**Activity:** Using the records below, write out again exactly the lines that begin at the line containing "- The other" and end at the line containing "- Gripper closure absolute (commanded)", and no other lines.

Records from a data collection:
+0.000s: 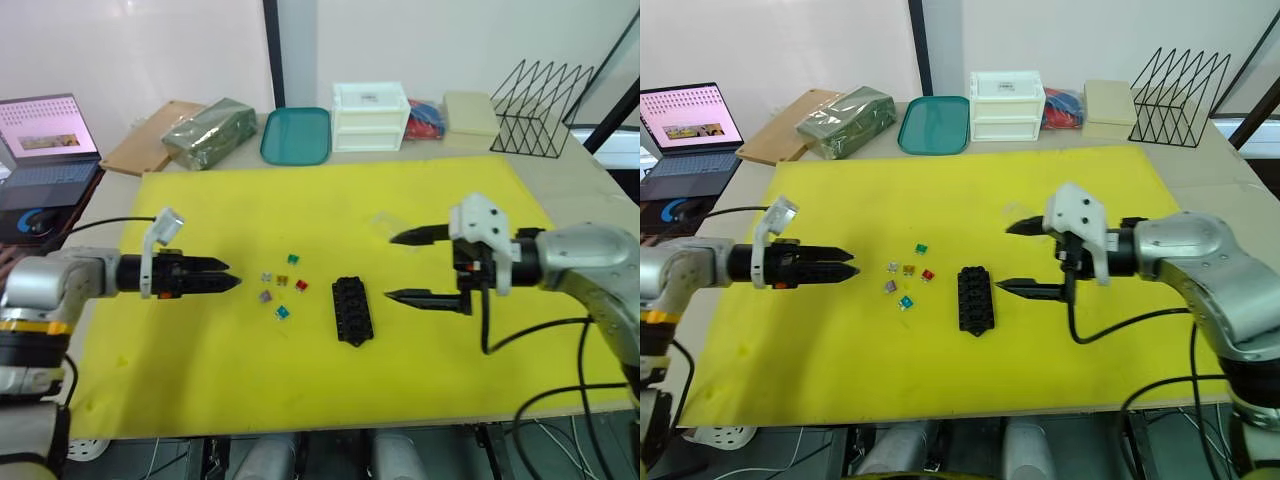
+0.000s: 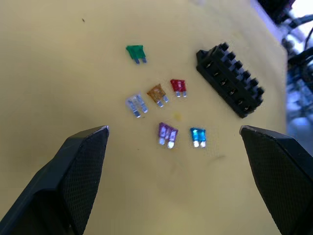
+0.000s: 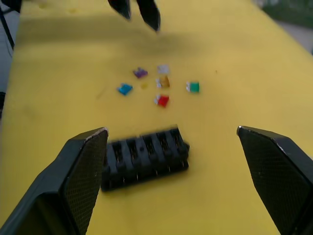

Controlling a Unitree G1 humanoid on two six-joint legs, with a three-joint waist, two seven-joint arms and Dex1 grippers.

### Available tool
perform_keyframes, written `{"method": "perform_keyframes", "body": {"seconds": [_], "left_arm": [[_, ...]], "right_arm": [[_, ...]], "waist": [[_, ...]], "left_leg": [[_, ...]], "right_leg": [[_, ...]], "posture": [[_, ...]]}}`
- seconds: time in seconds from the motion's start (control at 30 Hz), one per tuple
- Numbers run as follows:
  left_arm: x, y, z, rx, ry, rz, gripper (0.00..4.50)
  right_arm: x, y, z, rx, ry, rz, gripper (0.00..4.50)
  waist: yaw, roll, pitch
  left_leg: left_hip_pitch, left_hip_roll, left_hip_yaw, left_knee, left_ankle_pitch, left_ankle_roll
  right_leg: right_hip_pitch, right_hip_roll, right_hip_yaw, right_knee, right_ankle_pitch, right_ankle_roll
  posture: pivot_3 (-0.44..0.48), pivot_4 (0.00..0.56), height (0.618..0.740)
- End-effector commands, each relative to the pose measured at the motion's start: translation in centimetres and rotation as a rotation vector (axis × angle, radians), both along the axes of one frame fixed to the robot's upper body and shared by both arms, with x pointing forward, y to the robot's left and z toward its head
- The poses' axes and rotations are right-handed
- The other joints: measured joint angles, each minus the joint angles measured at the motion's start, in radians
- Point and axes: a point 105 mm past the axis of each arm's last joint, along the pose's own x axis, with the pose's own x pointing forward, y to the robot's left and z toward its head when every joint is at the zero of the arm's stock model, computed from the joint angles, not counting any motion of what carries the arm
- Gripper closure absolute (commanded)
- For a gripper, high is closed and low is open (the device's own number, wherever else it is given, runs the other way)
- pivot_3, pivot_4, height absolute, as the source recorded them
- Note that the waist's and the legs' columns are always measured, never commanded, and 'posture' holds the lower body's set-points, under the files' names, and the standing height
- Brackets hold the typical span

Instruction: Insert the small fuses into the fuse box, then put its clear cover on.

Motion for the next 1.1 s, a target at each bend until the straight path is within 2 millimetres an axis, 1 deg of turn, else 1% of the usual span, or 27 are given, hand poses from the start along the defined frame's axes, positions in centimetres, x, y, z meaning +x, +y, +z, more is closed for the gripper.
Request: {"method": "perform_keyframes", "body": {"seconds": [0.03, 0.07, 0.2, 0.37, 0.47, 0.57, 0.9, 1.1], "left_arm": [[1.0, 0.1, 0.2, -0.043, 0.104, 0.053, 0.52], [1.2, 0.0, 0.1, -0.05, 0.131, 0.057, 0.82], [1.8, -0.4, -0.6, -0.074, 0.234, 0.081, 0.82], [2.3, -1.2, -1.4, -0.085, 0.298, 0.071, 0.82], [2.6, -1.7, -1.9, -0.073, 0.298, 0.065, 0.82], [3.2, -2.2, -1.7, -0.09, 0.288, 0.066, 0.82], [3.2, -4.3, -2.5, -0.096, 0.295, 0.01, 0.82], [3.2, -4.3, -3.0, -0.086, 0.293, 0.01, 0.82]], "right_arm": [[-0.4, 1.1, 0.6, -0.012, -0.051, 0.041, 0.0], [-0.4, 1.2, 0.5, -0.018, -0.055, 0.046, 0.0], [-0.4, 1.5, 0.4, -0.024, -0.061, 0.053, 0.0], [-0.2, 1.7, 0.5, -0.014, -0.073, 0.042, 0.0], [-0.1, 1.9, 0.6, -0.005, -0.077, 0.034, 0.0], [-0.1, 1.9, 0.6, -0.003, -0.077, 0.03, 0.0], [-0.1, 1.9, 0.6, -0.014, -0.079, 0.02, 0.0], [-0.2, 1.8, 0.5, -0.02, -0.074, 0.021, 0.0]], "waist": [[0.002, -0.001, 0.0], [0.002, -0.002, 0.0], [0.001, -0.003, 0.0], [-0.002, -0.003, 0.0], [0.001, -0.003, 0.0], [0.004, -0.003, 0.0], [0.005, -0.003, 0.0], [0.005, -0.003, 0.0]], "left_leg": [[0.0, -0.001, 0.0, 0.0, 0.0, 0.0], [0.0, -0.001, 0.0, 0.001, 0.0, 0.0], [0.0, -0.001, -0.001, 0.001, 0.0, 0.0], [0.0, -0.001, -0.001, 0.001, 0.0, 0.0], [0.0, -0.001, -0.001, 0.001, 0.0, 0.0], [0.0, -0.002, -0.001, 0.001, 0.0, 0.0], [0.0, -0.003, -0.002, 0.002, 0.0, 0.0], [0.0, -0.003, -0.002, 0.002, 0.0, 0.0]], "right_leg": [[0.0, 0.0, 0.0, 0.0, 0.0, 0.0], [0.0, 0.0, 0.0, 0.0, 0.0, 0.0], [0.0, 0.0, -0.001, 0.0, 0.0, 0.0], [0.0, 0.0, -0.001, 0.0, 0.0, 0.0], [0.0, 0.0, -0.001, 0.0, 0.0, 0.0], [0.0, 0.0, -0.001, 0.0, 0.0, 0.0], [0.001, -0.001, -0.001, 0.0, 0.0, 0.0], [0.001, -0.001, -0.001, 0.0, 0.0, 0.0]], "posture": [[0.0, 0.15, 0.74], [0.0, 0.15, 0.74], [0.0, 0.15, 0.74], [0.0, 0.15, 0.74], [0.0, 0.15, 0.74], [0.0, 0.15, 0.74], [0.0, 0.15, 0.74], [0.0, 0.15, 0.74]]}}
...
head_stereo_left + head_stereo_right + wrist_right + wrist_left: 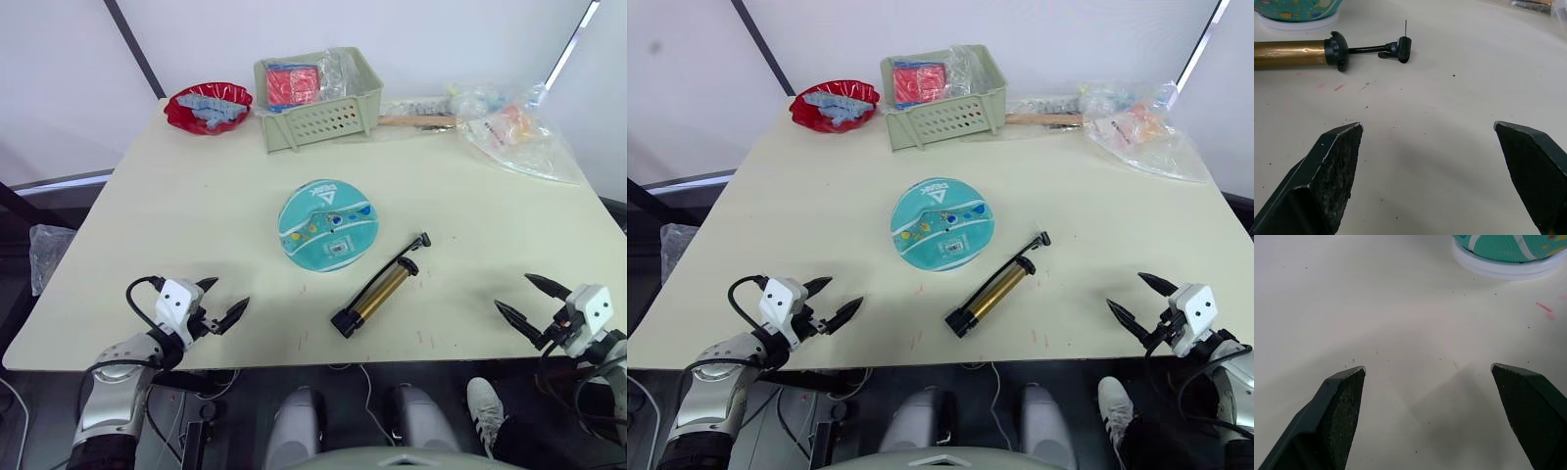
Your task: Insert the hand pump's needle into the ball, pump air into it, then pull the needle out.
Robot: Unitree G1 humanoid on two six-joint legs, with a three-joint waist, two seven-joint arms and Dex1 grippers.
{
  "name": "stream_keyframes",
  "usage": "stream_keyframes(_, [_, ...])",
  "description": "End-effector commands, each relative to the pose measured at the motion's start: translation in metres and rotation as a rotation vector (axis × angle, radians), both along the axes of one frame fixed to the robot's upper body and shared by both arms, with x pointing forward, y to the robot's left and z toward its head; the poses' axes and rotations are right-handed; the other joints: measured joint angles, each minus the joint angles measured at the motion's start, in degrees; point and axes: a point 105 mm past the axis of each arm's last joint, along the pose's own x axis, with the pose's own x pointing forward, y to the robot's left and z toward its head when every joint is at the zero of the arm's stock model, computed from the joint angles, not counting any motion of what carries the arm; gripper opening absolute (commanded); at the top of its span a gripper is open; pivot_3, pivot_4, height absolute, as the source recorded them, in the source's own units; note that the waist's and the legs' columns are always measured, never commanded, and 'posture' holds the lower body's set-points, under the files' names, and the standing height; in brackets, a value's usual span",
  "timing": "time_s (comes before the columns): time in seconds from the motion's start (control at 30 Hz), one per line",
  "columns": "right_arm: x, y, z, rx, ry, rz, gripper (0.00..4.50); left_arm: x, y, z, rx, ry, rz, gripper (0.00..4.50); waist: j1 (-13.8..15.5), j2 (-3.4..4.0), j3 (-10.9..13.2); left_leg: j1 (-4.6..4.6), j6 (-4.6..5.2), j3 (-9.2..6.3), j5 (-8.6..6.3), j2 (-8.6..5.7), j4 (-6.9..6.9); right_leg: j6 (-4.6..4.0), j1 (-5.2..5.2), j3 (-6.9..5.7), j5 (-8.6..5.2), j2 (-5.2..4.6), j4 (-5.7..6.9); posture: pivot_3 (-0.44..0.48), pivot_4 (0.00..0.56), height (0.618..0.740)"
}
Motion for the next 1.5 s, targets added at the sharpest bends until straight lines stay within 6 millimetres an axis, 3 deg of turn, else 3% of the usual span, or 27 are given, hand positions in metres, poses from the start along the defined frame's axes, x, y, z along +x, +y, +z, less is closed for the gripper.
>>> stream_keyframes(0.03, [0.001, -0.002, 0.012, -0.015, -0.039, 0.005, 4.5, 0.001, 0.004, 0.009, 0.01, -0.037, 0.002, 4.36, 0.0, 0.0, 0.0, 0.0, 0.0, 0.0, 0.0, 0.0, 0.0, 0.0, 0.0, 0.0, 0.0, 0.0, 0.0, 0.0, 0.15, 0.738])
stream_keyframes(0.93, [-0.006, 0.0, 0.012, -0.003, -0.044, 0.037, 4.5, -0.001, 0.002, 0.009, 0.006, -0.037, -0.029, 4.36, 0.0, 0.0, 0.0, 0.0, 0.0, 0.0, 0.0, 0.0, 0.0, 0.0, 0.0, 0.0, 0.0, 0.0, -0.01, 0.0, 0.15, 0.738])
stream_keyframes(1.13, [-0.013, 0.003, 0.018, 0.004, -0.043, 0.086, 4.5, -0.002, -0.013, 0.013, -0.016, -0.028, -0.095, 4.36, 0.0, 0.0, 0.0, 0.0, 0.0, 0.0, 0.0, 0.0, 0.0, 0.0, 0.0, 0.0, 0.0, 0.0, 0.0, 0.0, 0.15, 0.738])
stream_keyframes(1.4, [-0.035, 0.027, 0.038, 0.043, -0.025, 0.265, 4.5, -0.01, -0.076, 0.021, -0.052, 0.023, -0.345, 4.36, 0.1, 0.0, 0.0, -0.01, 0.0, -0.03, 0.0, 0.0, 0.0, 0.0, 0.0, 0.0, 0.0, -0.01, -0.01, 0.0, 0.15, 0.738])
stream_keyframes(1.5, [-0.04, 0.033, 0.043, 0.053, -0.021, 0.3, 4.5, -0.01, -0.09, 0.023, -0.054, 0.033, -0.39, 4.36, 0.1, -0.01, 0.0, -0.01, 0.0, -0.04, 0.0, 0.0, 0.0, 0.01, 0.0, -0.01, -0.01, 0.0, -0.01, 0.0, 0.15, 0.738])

**Exercise response:**
- The other joints: measured joint angles, each minus the joint angles measured at the motion's start, in radians
- Point and axes: a point 105 mm past the axis of each arm's last joint, along the pose's own x axis, with the pose's own x pointing forward, y to the robot's left and z toward its head when every joint is at the zero of the arm's stock model, computed from the joint angles, not counting any motion of what carries the arm
- Gripper closure absolute (commanded)

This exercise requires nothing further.